Cuando el aristócrata desconoce a su subyugado, le otea en la lejanía cuando se encuentra a dos pasos de su rostro, el que ignora a su víctima, carece del conocimiento de sus debilidades a la hora de imponer su ley innata. Y el mundo del reprimido, tal y como se muestra en éste siglo XXI, es conocedor de la mayoría de cosas dichas y por decir, incluso es conocedor de las cadenas de las que son rehenes. Lo que se desconoce, o preferimos desconocer, es el cautiverio autoimpuesto, los grilletes morales que un día forjamos, tirando sus llaves al fondo del océano. El sometido es propenso a decir: "Necesitamos la erradicación de la casta política", "alguien debería incendiar el Parlamento", "está a punto de acontecer una revolución, una guerra". Lo que elegimos ignorar es que dos llamas crean una más fuerte y poderosa, lo que las altas esferan nos han brindado en forma de Pecado Capital es hacernos creer que tenemos mucho que perder, cuando verdaderamente no es así.

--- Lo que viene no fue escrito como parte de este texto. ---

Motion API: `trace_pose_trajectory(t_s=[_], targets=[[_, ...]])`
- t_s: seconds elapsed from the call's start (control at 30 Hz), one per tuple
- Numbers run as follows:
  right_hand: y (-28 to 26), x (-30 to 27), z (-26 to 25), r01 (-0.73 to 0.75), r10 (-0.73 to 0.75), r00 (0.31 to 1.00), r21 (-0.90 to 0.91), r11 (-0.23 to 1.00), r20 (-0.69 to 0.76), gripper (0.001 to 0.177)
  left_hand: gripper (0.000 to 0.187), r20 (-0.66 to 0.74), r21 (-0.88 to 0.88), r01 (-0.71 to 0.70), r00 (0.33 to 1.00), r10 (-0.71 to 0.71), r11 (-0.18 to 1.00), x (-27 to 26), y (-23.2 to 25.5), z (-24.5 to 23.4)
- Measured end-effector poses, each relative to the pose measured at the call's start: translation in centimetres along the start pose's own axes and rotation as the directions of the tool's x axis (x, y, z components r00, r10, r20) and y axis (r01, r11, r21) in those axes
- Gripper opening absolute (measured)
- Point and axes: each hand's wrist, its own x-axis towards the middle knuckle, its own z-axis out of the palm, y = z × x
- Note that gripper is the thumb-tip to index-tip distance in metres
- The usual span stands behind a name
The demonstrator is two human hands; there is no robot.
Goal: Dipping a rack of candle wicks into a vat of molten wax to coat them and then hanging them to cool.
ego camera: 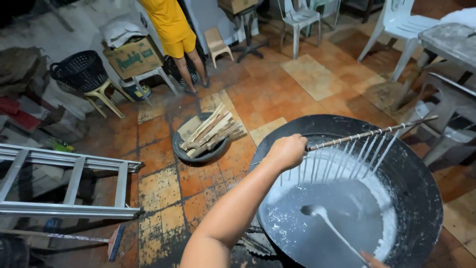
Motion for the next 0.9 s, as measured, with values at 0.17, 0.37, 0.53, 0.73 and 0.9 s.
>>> trace_pose_trajectory(t_s=[0.17, 0.37, 0.53, 0.73, 0.9], targets=[[1.2, -0.5, 4.7, -0.029, 0.052, 0.973, 0.108, 0.994, -0.224, 0.051, 0.019, -0.042, 0.016, -0.057, 0.997, 0.058, 0.998, 0.2, -0.1, 0.7], [5.2, -6.6, 11.8, -0.161, 0.285, 0.847, 0.294, 0.942, -0.449, 0.047, 0.022, 0.012, 0.048, -0.046, 0.999, 0.045, 0.998, 1.8, -1.4, 7.1], [3.2, -13.0, 10.6, 0.478, -0.229, 0.425, 0.002, 0.879, -0.875, 0.041, 0.022, 0.164, -0.045, 0.092, 0.983, -0.084, 0.995, -0.2, -0.2, 9.4], [3.1, -15.3, 10.5, 0.44, -0.013, 0.472, 0.223, 0.87, -0.881, 0.043, 0.024, 0.348, -0.162, 0.249, 0.92, -0.181, 0.955, -3.2, 2.3, 16.8], [3.5, -15.7, 10.2, 0.426, 0.063, 0.487, 0.299, 0.854, -0.871, 0.045, 0.02, 0.512, -0.197, 0.329, 0.838, -0.19, 0.924, -5.2, 4.5, 21.4]])
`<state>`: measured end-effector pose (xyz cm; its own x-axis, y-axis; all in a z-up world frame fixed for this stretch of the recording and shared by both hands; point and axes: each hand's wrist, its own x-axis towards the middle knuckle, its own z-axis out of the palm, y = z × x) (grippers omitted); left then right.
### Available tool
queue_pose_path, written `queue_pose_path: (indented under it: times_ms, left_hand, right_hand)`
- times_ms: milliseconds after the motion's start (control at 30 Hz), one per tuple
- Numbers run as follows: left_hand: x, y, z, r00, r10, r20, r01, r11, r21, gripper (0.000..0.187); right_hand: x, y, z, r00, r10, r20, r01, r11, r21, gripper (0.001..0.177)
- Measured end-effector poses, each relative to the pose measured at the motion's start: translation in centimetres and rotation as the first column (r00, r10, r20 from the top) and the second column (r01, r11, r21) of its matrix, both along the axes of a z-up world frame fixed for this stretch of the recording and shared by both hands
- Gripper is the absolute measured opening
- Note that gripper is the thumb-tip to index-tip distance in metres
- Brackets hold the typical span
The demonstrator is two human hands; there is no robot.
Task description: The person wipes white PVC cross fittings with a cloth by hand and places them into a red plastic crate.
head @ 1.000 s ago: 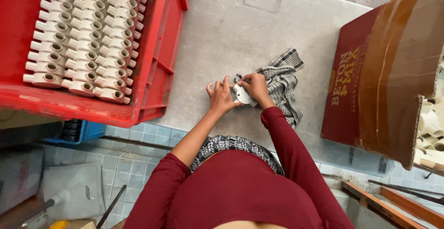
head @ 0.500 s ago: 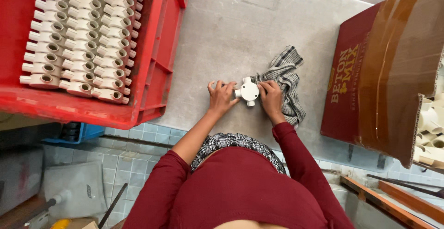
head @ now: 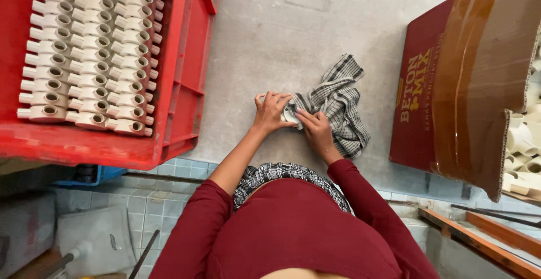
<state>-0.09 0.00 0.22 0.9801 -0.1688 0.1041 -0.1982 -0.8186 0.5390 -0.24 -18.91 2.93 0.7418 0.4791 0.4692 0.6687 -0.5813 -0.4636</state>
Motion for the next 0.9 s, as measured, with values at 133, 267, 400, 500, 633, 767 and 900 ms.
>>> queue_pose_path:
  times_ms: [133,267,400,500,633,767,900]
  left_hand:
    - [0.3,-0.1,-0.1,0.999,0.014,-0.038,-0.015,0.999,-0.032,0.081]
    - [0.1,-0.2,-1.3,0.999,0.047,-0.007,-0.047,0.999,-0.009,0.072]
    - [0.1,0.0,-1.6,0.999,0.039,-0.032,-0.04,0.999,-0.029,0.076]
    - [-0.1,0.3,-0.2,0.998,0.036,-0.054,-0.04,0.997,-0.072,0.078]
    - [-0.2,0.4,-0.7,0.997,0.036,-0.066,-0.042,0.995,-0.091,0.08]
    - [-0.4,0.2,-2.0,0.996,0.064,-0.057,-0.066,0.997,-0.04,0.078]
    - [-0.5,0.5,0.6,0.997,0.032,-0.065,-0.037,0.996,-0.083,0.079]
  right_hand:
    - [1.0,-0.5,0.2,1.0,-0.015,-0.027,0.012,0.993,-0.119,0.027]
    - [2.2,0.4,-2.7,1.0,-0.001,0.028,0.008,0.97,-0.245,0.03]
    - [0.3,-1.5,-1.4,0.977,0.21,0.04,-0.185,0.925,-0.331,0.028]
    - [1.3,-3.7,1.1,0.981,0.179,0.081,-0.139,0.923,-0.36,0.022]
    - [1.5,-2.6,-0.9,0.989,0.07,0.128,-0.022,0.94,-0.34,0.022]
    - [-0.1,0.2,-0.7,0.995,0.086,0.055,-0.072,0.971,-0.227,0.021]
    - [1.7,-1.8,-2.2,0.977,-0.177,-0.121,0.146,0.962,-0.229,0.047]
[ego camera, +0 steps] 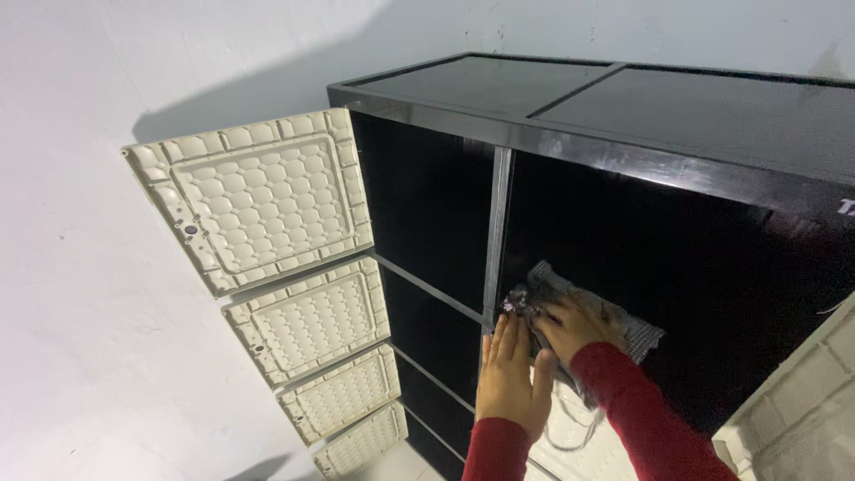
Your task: The person wipes the top and interior of a black cabinet using a patterned cloth. They move the cloth across the surface repeatedly, then open the cabinet door and wipe the inside shelf.
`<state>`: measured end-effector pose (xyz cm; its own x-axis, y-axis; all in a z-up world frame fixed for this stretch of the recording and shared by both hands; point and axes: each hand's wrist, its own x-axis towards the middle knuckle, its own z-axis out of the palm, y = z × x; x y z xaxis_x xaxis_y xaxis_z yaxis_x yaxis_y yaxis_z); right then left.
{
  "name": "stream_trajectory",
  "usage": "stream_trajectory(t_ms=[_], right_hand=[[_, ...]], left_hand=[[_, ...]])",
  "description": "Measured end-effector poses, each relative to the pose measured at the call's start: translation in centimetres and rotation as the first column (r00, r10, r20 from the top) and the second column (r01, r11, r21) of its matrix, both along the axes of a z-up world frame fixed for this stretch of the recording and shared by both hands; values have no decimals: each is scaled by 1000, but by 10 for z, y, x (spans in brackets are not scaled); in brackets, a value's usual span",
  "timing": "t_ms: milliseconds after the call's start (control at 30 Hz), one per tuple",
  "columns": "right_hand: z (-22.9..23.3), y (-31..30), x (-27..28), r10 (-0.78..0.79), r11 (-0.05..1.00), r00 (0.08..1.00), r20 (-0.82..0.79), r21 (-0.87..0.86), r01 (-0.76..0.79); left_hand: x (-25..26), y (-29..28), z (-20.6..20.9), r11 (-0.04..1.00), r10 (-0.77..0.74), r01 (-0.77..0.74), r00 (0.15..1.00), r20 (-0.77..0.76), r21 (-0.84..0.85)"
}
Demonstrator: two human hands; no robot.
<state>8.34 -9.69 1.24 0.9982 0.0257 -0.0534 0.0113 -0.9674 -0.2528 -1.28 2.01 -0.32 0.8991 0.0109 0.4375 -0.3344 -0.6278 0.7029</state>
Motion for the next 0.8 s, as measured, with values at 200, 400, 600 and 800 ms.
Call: stream_trajectory(t_ms=[200, 400, 600, 800], right_hand=[[20, 2, 24, -108, 994, 992, 63, -1, 108], [-6, 8, -12, -62, 991, 997, 49, -118, 67], [-21, -1, 19, -49, 997, 998, 41, -60, 52], [-1, -21, 65, -130, 973, 981, 146, -173, 155]], left_hand=[[5, 0, -5, 999, 19, -19, 1000, -4, 30], [3, 1, -4, 1000, -1, 1, 1000, 26, 12], [4, -2, -14, 997, 48, -50, 997, 56, 52], [5, -2, -20, 969, 124, -137, 989, 75, 206]])
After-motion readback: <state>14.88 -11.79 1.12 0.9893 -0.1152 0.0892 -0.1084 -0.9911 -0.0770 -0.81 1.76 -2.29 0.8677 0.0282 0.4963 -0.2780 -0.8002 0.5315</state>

Se llama a la revolución en enervantes ríos de sangre y barricadas, cuando lo que el esclavo anhela sin saberlo, es una transición moral y un cambio de mentalidad. No hay esclavo más poderoso que el que sabe que lo es, no hay revolucionario más determinante que el consciente de que únicamente posee una madre, un padre y un hermano, no hay sometido más audaz que el conocedor de la composición de su propia mazmorra, ya sea en forma de un trabajo mal asalariado, de una preponderante tecnología aborregadora o de una hipoteca que se alarga años y años. Cada esclavo tiene su propia jaula, su propia ganzúa; y éste hecho, más que unir a los siervos, los separa en un egoísmo impuesto cuando no se llega a la conclusión de que sufrimos de nuestros propios cautiverios, pero que la libertad es idéntica para cada uno de nosotros.